Bei der Zuweisung der oben genannten Rollen arbeiten wir stärker fachübergreifend, auch die zoopädagogische Abteilung wird berücksichtigt. Sogar die Ergebnisse von Besucherumfragen, die Erfahrungen unseres Merchandising-Chefs und des Marketing-Managers haben Einfluss auf die Bewertungen, denn es geht darum, was eine Art für den Zoo bedeutet. Ausgehend von den von der EAZA vorgeschlagenen Rollen hat Max Janse eine Einteilung in zwei Kategorien vorgenommen: „Arten-/Naturschutz“ und „Sonstiges“. Die Rolle des Arten- bzw. Naturschutzes lässt sich relativ leicht objektiv beurteilen. Ein paar Beispiele: Gibt es ein EEP für die Art und wird die Art im regionalen Bestandsplan empfohlen? Handelt es sich um eine gefährdete Art? Besteht ein (geplantes) Programm zur Auswilderung der Art? Wird die Art derzeit in zoopädagogischen Programmen zur Aufklärung über Natur- und Artenschutz eingesetzt? Werden im Zoo an dieser Art naturschutzbezogene Forschungen durchgeführt?
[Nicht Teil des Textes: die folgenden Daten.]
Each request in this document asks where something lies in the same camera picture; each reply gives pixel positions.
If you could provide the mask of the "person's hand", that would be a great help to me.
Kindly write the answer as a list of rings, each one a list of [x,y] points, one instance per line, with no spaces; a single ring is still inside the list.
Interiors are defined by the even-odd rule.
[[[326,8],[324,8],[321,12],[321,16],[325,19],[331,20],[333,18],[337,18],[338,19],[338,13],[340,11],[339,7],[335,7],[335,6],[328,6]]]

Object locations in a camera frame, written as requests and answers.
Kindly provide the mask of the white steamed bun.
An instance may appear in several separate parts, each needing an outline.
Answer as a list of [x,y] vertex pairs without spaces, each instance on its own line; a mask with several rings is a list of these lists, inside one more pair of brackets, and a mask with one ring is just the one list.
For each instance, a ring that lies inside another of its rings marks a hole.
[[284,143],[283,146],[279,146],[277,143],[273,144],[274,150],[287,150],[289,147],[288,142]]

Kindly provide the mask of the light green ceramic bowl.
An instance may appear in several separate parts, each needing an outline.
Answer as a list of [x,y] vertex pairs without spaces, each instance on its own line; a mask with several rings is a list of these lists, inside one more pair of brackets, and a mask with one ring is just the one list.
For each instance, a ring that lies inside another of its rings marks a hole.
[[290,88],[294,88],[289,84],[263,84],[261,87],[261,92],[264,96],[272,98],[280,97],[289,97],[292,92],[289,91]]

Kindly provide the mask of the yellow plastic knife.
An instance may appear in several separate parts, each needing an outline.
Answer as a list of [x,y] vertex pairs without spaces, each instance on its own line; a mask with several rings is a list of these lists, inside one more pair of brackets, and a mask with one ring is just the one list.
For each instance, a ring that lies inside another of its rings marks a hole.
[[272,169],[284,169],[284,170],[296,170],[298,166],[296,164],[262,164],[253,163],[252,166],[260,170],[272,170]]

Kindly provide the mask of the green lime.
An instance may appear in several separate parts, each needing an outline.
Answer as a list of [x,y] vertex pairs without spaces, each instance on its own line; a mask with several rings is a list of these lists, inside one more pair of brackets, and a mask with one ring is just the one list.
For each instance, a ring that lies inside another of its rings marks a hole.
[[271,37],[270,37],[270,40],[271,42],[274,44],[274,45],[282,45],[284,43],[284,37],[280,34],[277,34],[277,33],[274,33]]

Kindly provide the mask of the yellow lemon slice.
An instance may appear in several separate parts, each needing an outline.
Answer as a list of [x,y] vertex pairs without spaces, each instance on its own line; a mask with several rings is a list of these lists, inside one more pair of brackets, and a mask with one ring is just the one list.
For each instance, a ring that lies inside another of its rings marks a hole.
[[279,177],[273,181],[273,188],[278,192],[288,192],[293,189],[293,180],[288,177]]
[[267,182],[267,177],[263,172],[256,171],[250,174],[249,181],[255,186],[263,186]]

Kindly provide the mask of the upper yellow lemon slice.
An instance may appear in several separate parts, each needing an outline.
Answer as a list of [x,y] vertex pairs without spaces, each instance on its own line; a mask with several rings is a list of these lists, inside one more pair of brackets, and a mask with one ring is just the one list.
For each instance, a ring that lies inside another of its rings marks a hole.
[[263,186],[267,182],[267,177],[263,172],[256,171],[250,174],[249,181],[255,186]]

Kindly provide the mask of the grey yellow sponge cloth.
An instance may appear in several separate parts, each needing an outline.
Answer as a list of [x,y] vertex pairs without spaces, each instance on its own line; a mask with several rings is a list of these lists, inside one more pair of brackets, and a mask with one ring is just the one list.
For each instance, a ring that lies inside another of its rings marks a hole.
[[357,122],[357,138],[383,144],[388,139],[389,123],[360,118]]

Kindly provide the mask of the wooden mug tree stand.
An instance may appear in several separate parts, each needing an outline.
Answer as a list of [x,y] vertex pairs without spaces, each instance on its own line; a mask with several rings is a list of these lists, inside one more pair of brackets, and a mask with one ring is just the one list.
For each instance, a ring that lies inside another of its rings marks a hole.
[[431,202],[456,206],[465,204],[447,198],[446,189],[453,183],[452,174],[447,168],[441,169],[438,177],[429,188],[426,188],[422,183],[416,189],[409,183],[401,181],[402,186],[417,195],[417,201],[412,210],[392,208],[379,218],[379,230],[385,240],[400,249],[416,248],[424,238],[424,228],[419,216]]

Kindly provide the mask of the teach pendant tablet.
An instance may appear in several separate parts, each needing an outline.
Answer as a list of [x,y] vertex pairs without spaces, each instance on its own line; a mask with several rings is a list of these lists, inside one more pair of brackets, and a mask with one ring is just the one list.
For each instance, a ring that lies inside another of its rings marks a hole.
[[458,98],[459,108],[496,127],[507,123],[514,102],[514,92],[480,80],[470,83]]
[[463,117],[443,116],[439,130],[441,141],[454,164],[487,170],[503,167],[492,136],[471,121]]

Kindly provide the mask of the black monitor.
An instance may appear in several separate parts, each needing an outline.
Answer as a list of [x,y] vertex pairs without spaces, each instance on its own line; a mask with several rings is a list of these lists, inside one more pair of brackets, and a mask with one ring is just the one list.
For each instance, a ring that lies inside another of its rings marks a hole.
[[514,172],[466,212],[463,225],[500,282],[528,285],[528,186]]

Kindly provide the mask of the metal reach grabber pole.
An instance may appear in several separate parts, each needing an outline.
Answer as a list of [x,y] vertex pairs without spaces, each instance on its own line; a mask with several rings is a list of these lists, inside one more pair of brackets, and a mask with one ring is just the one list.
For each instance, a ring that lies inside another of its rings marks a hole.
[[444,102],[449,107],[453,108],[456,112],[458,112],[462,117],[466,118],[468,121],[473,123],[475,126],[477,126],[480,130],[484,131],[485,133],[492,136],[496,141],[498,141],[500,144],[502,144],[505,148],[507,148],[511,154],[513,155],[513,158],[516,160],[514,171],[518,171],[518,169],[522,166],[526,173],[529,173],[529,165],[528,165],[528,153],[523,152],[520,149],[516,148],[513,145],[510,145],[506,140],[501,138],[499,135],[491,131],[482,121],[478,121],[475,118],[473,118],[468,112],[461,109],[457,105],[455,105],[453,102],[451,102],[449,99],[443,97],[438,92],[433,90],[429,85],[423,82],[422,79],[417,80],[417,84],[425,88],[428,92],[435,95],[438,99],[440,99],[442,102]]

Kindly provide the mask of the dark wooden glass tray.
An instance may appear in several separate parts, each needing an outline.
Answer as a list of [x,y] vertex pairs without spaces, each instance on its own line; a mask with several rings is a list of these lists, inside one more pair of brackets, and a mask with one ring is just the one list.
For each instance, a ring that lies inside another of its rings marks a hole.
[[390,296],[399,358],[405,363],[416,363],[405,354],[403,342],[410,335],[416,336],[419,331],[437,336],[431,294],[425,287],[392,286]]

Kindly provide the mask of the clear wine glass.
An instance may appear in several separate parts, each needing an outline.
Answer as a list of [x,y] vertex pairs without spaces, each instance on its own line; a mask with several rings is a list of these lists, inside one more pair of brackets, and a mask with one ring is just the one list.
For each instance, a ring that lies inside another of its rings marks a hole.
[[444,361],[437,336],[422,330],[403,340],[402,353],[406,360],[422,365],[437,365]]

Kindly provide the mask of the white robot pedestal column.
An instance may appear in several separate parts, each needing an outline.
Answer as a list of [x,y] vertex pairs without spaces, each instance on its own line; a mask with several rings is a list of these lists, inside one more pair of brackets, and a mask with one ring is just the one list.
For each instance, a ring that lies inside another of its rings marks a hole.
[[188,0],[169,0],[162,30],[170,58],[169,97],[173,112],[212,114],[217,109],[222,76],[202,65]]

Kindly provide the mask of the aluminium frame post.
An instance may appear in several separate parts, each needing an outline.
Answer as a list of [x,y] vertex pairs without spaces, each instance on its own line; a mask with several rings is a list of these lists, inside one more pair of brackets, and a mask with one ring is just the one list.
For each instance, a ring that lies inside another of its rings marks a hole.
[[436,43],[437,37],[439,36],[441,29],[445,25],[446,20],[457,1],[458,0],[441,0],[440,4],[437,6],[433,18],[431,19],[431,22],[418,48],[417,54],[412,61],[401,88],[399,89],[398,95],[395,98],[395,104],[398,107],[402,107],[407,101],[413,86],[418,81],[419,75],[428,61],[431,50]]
Ist die Art selbst zwar nicht gefährdet, kann aber als „Spezies zur Wissensgewinnung“ betrachtet werden im Hinblick auf die Nachzucht und die angemessene Haltung von ähnlichen Arten, die sehr wohl gefährdet sind und vielleicht in Kürze in Zoopopulationen aufgenommen werden müssen, um sie vor dem Aussterben zu bewahren?
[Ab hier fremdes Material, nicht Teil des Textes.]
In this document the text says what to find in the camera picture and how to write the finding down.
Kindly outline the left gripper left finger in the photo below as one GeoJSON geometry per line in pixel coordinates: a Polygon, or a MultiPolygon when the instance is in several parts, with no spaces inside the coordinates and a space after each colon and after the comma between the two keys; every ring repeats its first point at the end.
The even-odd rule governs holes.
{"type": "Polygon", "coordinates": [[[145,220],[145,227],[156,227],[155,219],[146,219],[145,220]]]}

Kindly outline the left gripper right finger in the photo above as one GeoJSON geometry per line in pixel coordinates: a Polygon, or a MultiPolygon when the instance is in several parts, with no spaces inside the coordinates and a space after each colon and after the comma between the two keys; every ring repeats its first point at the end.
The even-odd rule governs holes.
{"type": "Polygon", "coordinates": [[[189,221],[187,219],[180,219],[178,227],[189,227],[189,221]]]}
Die Rollen in der zweiten Kategorie reichen von „historisch wichtig“ über „besonders attraktiv für die Öffentlichkeit“, „Tier aus gesetzlicher Beschlagnahmung“, „erfüllt eine biologische Rolle im Ökodisplay, z. B. als ökologischer Schädlingsbekämpfer“ bis hin zu „unterstreicht die Wirkung des Ökodisplays“. Bei Letzterem lässt sich beispielhaft der Schreipiha in Burgers’ Bush erwähnen: Dieser kleine Vogel erzeugt einen sehr charakteristischen Laut, ist aber als Art nicht gefährdet und hat, obwohl er in unseren Augen eine großartige Ergänzung ist, keine Priorität für die EAZA.
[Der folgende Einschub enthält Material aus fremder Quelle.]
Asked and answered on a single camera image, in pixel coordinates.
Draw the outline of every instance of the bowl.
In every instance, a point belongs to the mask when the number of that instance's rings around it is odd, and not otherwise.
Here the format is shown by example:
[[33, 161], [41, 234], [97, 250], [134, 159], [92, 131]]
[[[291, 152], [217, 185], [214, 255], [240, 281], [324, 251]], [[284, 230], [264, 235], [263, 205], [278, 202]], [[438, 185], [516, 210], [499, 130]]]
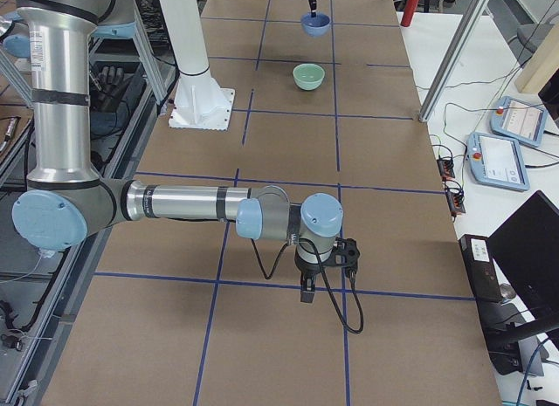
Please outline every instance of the bowl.
[[307, 35], [319, 37], [330, 29], [330, 17], [319, 11], [316, 12], [316, 17], [313, 17], [309, 12], [301, 16], [300, 24]]
[[317, 64], [299, 64], [293, 69], [295, 84], [303, 90], [314, 90], [324, 80], [324, 69]]

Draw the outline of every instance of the red cylinder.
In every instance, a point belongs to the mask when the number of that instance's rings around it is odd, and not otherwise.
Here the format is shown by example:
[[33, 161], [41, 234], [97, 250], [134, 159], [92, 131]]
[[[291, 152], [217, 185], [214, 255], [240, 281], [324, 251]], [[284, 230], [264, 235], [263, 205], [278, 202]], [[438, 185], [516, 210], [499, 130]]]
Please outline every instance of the red cylinder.
[[411, 24], [411, 19], [413, 18], [413, 13], [418, 7], [419, 0], [407, 0], [404, 9], [404, 15], [402, 16], [402, 22], [400, 25], [403, 27], [408, 27]]

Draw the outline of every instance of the blue bowl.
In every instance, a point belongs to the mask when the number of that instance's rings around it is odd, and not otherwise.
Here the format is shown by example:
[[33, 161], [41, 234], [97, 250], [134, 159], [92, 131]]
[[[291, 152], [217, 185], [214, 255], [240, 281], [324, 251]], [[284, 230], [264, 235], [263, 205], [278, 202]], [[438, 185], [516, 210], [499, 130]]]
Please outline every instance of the blue bowl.
[[301, 17], [300, 24], [307, 35], [319, 37], [330, 29], [330, 17], [320, 12], [316, 12], [316, 17], [312, 17], [309, 12]]

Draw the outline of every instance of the table surface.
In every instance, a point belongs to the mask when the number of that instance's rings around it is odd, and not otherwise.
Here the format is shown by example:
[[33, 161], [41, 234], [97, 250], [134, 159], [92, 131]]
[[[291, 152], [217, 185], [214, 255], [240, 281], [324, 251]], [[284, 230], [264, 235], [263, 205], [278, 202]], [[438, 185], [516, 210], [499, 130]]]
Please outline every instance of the table surface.
[[[44, 405], [499, 404], [392, 2], [319, 9], [333, 29], [309, 38], [306, 0], [209, 0], [211, 72], [237, 91], [231, 125], [176, 130], [162, 117], [137, 178], [338, 197], [362, 252], [364, 332], [342, 330], [323, 288], [299, 302], [293, 250], [266, 282], [229, 224], [120, 224]], [[309, 61], [327, 73], [311, 93], [292, 79]], [[280, 246], [259, 243], [266, 265]]]
[[[411, 27], [402, 28], [414, 79], [422, 101], [427, 94], [424, 88], [431, 85], [460, 19], [461, 16], [459, 15], [425, 15], [418, 13], [414, 16]], [[491, 81], [509, 74], [516, 66], [516, 59], [495, 23], [489, 16], [484, 16], [466, 45], [448, 86], [463, 82]], [[494, 107], [492, 105], [495, 101], [494, 95], [504, 86], [504, 81], [504, 79], [500, 79], [492, 84], [472, 84], [446, 88], [432, 117], [428, 120], [430, 134], [440, 137], [443, 144], [448, 146], [455, 155], [463, 154], [464, 147], [443, 133], [446, 104], [451, 102], [468, 109]], [[513, 96], [530, 103], [541, 103], [536, 95], [519, 93], [514, 86], [514, 81], [511, 81], [505, 89], [504, 95]], [[457, 107], [449, 106], [446, 113], [446, 130], [449, 134], [463, 141], [480, 122], [477, 130], [489, 133], [488, 116], [489, 112], [468, 113]], [[548, 118], [546, 129], [556, 133], [559, 132], [556, 124], [550, 118]], [[433, 143], [438, 142], [436, 137], [431, 137], [431, 140]], [[559, 139], [545, 134], [540, 148], [558, 155]], [[522, 148], [522, 155], [526, 164], [545, 164], [553, 161], [545, 155], [539, 155], [524, 147]], [[455, 170], [460, 173], [462, 171], [462, 159], [456, 159], [455, 162]], [[558, 169], [558, 167], [554, 167], [529, 170], [530, 190], [515, 192], [477, 184], [473, 180], [469, 166], [466, 164], [464, 168], [466, 214], [459, 216], [454, 224], [456, 236], [460, 238], [466, 233], [491, 235], [537, 189], [541, 189], [555, 205], [559, 206]], [[507, 282], [500, 271], [498, 271], [498, 274], [500, 282]], [[519, 310], [526, 308], [521, 300], [517, 299], [514, 303]], [[525, 317], [527, 320], [533, 319], [529, 313], [525, 314]], [[546, 344], [545, 348], [552, 354], [551, 359], [559, 358], [552, 344]], [[530, 379], [532, 385], [542, 385], [544, 390], [536, 393], [525, 390], [524, 403], [535, 404], [535, 399], [547, 399], [559, 403], [559, 368], [553, 365], [544, 365], [544, 372], [546, 377]], [[497, 382], [504, 400], [516, 400], [521, 382], [520, 374], [498, 376]]]

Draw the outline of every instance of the green bowl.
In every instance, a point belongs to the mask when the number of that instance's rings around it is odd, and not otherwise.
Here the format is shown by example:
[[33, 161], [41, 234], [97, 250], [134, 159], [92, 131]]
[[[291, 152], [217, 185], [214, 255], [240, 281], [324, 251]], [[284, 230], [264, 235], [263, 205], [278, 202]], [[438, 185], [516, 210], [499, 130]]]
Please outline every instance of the green bowl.
[[293, 69], [295, 84], [303, 90], [314, 90], [324, 80], [324, 69], [317, 64], [299, 64]]

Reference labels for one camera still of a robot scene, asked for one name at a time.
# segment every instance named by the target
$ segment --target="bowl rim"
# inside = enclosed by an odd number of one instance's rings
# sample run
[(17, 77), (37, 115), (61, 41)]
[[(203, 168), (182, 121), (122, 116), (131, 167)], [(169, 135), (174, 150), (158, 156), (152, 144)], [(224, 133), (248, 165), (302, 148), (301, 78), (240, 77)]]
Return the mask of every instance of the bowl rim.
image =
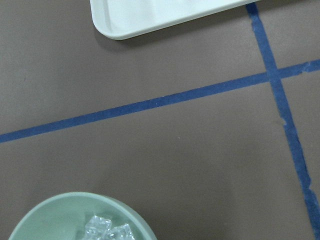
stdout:
[(116, 200), (109, 196), (104, 196), (96, 193), (91, 192), (67, 192), (58, 194), (55, 196), (52, 196), (39, 204), (37, 204), (35, 207), (33, 207), (24, 217), (19, 221), (19, 223), (15, 226), (14, 230), (12, 231), (10, 237), (8, 240), (13, 240), (18, 230), (21, 228), (21, 226), (25, 223), (25, 221), (37, 210), (42, 208), (43, 206), (54, 202), (59, 199), (64, 199), (68, 197), (89, 197), (96, 200), (101, 200), (112, 207), (118, 209), (123, 214), (125, 214), (135, 225), (136, 227), (141, 231), (142, 236), (145, 238), (145, 240), (157, 240), (156, 236), (154, 235), (153, 231), (151, 230), (150, 226), (147, 224), (147, 222), (131, 207), (126, 205), (125, 203)]

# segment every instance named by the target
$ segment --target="tray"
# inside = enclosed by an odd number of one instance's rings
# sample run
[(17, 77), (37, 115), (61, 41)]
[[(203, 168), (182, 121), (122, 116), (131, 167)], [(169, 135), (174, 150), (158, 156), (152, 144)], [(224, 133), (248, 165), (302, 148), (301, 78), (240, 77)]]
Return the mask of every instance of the tray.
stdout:
[(115, 40), (132, 38), (255, 0), (90, 0), (96, 29)]

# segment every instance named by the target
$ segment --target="ice cube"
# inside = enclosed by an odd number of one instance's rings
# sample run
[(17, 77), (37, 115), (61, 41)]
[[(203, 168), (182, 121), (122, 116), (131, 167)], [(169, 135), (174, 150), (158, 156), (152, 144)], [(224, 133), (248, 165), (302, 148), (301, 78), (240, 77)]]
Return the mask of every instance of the ice cube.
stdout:
[(93, 216), (84, 227), (84, 240), (103, 240), (110, 228), (111, 220)]
[(106, 240), (135, 240), (129, 224), (116, 226), (105, 235)]

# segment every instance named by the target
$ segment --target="light green plastic bowl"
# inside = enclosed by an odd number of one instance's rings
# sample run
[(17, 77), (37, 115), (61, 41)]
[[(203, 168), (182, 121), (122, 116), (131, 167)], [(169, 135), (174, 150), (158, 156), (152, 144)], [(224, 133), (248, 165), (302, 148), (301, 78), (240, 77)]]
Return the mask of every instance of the light green plastic bowl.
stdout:
[(111, 218), (113, 226), (129, 223), (136, 240), (157, 240), (146, 221), (111, 197), (69, 192), (51, 197), (29, 211), (9, 240), (78, 240), (94, 216)]

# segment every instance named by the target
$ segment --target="blue painter's tape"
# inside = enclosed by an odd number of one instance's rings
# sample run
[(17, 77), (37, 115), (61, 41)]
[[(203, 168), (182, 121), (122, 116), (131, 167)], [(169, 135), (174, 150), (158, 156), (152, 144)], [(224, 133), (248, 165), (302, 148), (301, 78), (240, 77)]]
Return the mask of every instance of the blue painter's tape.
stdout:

Am Ende findet jede Art einen Platz in einem von vier Quadranten. Diejenigen Tiere, die viele Rollen erfüllen und einfach zu halten und zu pflegen sind, haben gute Chancen zu bleiben. Tiere, die keine Rolle erfüllen, werden mittelfristig durch eine Art ersetzt, von der wir klar sagen können, warum wir sie in unserem Bestand haben wollen. Ist eine Spezies wichtig in Bezug auf ihre Rollen, aber die Punktzahlen für Unterbringung oder Pflege sind niedriger, als wir es uns wünschen? Dann ist es die Aufgabe des Kurators und seiner Abteilung, Maßnahmen zu ergreifen, um diesen Wert zu erhöhen. Oder es wird geprüft, ob die gleichen Rollen von einer anderen Art erfüllt werden können, bei denen Unterbringung und Pflege gut sind.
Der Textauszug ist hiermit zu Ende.